▶ _WHAT TO DO_
Would you copy out each line of the records below that includes the word "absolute"?

▶ _DATASET ENTRIES_

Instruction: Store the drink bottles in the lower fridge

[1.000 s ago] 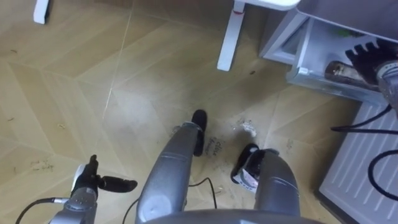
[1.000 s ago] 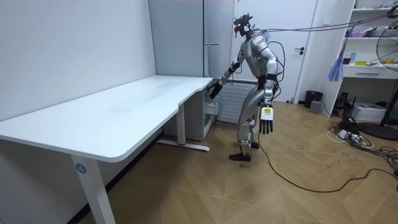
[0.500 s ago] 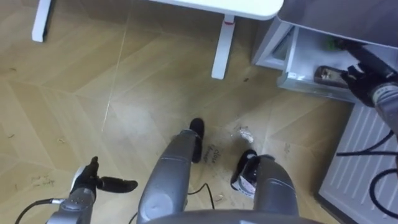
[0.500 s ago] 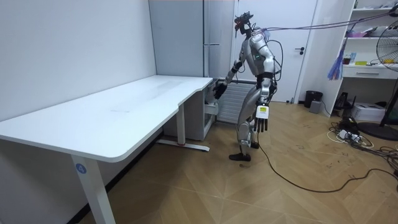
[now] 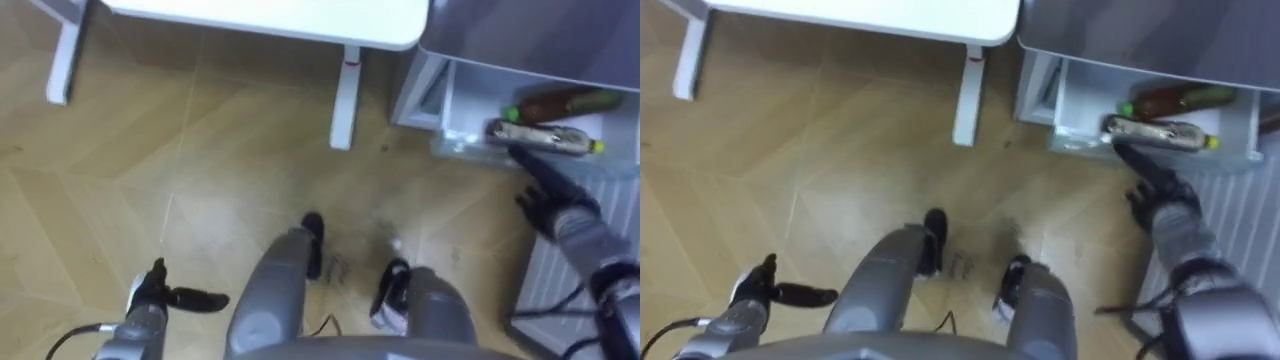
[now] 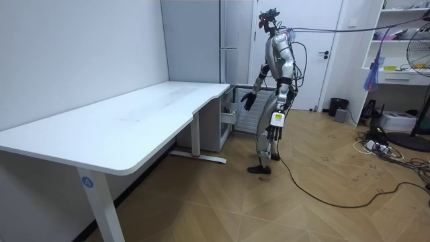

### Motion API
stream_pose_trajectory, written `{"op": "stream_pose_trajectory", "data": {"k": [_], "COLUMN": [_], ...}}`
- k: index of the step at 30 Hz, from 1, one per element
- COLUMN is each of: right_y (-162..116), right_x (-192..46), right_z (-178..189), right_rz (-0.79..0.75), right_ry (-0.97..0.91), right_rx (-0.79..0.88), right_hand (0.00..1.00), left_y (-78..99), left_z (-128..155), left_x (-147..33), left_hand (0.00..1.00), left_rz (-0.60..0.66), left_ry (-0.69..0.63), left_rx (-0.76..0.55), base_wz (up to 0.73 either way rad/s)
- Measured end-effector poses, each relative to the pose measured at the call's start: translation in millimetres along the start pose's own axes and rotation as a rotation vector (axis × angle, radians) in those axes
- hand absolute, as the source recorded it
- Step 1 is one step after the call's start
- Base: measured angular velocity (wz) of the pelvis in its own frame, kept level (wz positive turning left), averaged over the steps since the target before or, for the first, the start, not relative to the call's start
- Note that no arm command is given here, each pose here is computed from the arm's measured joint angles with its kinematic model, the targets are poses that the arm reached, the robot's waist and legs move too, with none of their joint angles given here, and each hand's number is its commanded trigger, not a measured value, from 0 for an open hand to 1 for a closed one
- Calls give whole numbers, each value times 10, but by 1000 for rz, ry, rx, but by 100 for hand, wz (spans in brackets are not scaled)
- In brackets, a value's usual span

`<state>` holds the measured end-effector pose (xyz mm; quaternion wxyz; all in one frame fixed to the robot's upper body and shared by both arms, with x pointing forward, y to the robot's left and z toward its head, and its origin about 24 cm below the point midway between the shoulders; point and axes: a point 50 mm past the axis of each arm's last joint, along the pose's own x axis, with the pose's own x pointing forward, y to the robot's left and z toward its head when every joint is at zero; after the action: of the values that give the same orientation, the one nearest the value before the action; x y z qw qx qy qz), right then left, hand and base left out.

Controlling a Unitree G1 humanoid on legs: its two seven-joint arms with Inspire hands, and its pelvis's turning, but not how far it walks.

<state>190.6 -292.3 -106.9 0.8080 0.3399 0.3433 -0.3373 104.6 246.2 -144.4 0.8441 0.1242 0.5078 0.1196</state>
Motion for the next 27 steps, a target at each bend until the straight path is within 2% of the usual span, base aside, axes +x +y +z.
{"op": "stream_pose_trajectory", "data": {"k": [4, 7, 15, 20, 27], "right_y": [-91, -223, -554, -809, -937], "right_x": [-19, -44, -158, -283, -376], "right_z": [-201, -327, -652, -876, -1048], "right_rz": [-25, -77, -159, -193, -202], "right_ry": [40, 66, 139, 192, 231], "right_rx": [-58, -15, -73, -101, -162], "right_hand": [0, 0, 0, 0, 0], "left_y": [18, 29, 2, 39, 17], "left_z": [47, -33, -117, -295, -401], "left_x": [7, 6, -9, -61, -104], "left_hand": [0, 0, 0, 0, 0], "left_rz": [18, 43, 47, 68, 57], "left_ry": [-37, -15, 2, 37, 47], "left_rx": [-47, -73, -71, -89, -62], "base_wz": [-3, 2, 6, -11, -1]}}
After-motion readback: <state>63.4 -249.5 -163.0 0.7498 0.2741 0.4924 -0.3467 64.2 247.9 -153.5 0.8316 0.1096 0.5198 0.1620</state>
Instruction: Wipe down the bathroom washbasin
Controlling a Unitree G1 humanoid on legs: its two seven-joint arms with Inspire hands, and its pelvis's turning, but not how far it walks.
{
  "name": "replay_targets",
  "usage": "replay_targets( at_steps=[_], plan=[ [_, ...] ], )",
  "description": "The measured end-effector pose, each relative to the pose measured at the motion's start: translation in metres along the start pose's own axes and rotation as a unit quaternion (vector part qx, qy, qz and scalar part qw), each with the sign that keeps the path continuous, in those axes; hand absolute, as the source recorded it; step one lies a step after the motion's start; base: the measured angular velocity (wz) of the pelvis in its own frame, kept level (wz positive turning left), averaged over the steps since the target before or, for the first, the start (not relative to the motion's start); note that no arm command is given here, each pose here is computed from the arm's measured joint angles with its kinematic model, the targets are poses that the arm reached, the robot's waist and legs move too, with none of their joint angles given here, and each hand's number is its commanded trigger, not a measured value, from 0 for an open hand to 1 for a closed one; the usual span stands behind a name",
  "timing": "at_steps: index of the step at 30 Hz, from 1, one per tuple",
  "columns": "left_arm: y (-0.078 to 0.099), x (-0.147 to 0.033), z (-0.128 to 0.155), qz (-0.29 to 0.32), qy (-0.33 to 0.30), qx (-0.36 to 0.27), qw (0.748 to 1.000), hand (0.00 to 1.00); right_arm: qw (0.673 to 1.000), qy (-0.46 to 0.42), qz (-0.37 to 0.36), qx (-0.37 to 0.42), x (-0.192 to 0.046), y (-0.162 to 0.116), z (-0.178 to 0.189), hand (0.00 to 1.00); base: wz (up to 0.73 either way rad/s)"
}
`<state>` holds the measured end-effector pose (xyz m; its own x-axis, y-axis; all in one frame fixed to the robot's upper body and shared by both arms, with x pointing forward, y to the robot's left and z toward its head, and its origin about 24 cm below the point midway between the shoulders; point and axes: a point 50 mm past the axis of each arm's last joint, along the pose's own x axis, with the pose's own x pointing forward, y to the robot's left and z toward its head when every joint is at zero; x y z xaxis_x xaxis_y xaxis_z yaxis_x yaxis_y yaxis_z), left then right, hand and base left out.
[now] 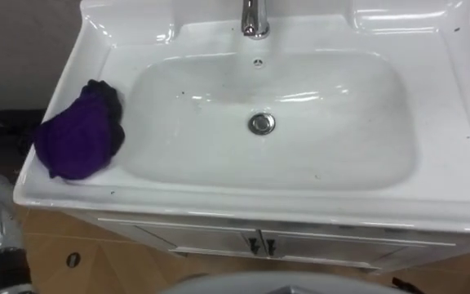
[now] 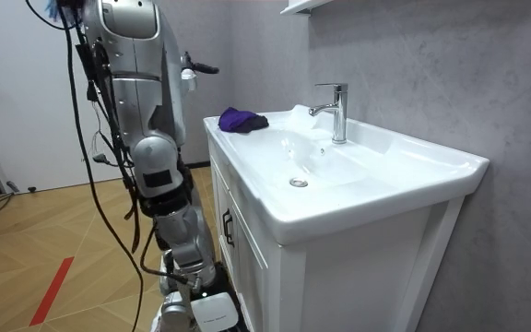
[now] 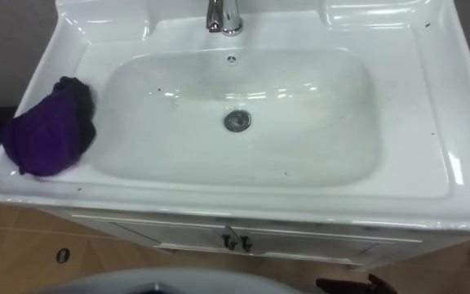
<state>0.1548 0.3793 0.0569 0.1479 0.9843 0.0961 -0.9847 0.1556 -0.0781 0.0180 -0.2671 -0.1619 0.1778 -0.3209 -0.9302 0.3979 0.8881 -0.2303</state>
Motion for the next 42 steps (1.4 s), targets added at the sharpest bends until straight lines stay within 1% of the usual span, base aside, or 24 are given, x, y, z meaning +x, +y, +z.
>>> replay_targets(
  at_steps=[4,5,7,8,10,11,13,14,16,17,19,20,21,22,23,24,27,28,29,31,32,34,39,42],
  plan=[
    [0.043,0.01,-0.025,0.079,0.065,0.016,0.995,0.0,1.0,0.004,0.002,0.002,0.0,0.0,-0.001,0.0,0.08],
    [0.05,0.01,-0.03,0.091,0.077,0.02,0.993,0.0,1.0,0.004,0.001,0.004,0.0,0.0,-0.001,0.0,0.16],
    [0.078,0.006,-0.055,0.14,0.139,0.037,0.98,0.0,1.0,0.007,0.002,0.004,0.0,-0.001,-0.001,0.0,0.16],
    [0.085,0.005,-0.06,0.151,0.153,0.042,0.976,0.0,1.0,0.009,0.003,0.004,0.0,-0.001,-0.001,0.0,0.29],
    [0.117,-0.004,-0.081,0.193,0.201,0.076,0.957,0.0,1.0,0.013,0.006,0.006,0.0,0.0,-0.002,0.0,0.18],
    [0.126,-0.007,-0.086,0.204,0.213,0.087,0.952,0.0,1.0,0.013,0.006,0.008,0.0,0.0,-0.002,0.0,0.06],
    [0.16,-0.022,-0.104,0.247,0.263,0.121,0.925,0.0,1.0,0.02,0.006,0.009,0.0,0.0,-0.003,0.0,0.04],
    [0.168,-0.027,-0.109,0.257,0.276,0.13,0.917,0.0,1.0,0.022,0.006,0.01,0.0,0.0,-0.004,0.0,0.0],
    [0.202,-0.051,-0.122,0.29,0.32,0.165,0.887,0.0,1.0,0.029,0.007,0.009,0.0,-0.001,-0.006,0.0,0.08],
    [0.208,-0.057,-0.126,0.293,0.331,0.175,0.88,0.0,0.999,0.031,0.008,0.008,0.0,-0.001,-0.006,0.0,0.19],
    [0.232,-0.088,-0.139,0.298,0.383,0.215,0.847,0.0,0.999,0.04,0.014,0.005,0.0,0.0,-0.008,0.0,0.1],
    [0.234,-0.097,-0.143,0.29,0.397,0.226,0.841,0.0,0.999,0.041,0.015,0.001,0.0,0.0,-0.008,0.0,0.05],
    [0.243,-0.115,-0.149,0.273,0.426,0.258,0.823,0.0,0.999,0.042,0.022,-0.011,0.0,0.001,-0.009,0.0,0.08],
    [0.246,-0.13,-0.155,0.246,0.456,0.282,0.807,0.0,0.999,0.044,0.025,-0.015,0.0,0.002,-0.01,0.0,0.09],
    [0.246,-0.138,-0.158,0.228,0.471,0.297,0.799,0.0,0.998,0.046,0.028,-0.022,0.0,0.003,-0.009,0.0,0.08],
    [0.247,-0.149,-0.162,0.183,0.495,0.328,0.783,0.0,0.998,0.048,0.035,-0.037,0.0,0.005,-0.008,0.0,0.09],
    [0.235,-0.16,-0.172,0.036,0.516,0.403,0.755,0.0,0.995,0.048,0.053,-0.069,0.001,0.011,-0.005,0.0,0.17],
    [0.222,-0.162,-0.177,-0.024,0.518,0.42,0.745,0.0,0.994,0.047,0.058,-0.078,0.001,0.014,-0.002,0.0,0.18],
    [0.216,-0.164,-0.18,-0.054,0.52,0.429,0.737,0.0,0.994,0.047,0.061,-0.082,0.001,0.016,0.0,0.0,0.16],
    [0.194,-0.168,-0.188,-0.147,0.524,0.445,0.711,0.0,0.993,0.045,0.069,-0.083,0.002,0.021,0.003,0.0,0.1],
    [0.188,-0.169,-0.189,-0.166,0.523,0.447,0.706,0.0,0.993,0.045,0.072,-0.084,0.002,0.022,0.003,0.0,-0.04],
    [0.16,-0.169,-0.195,-0.242,0.51,0.455,0.688,0.0,0.991,0.039,0.085,-0.099,0.002,0.027,0.007,0.0,-0.06],
    [0.118,-0.17,-0.198,-0.33,0.479,0.44,0.684,0.0,0.988,0.026,0.097,-0.117,0.003,0.033,0.016,0.0,-0.13],
    [0.109,-0.175,-0.199,-0.364,0.475,0.431,0.675,0.0,0.987,0.026,0.099,-0.122,0.003,0.034,0.015,0.0,-0.19]
  ],
)
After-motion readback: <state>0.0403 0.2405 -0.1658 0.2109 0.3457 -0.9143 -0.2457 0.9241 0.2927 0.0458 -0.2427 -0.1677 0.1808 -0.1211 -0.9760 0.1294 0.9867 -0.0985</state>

▶ _PROBLEM SOLUTION_
- hand absolute, as the source recorded it
  "description": "The measured end-effector pose, each relative to the pose measured at the motion's start: translation in metres along the start pose's own axes and rotation as a unit quaternion (vector part qx, qy, qz and scalar part qw), each with the sign that keeps the path continuous, in those axes; hand absolute, as the source recorded it; step one lies a step after the motion's start; base: the measured angular velocity (wz) of the pelvis in its own frame, kept level (wz positive turning left), averaged over the steps since the target before or, for the first, the start (not relative to the motion's start); note that no arm command is given here, each pose here is computed from the arm's measured joint angles with its kinematic model, the targets are poses that the arm reached, the robot's waist and legs move too, with none of their joint angles given here, and each hand's number is its commanded trigger, not a measured value, from 0 for an open hand to 1 for a closed one; the usual span stands behind a name",

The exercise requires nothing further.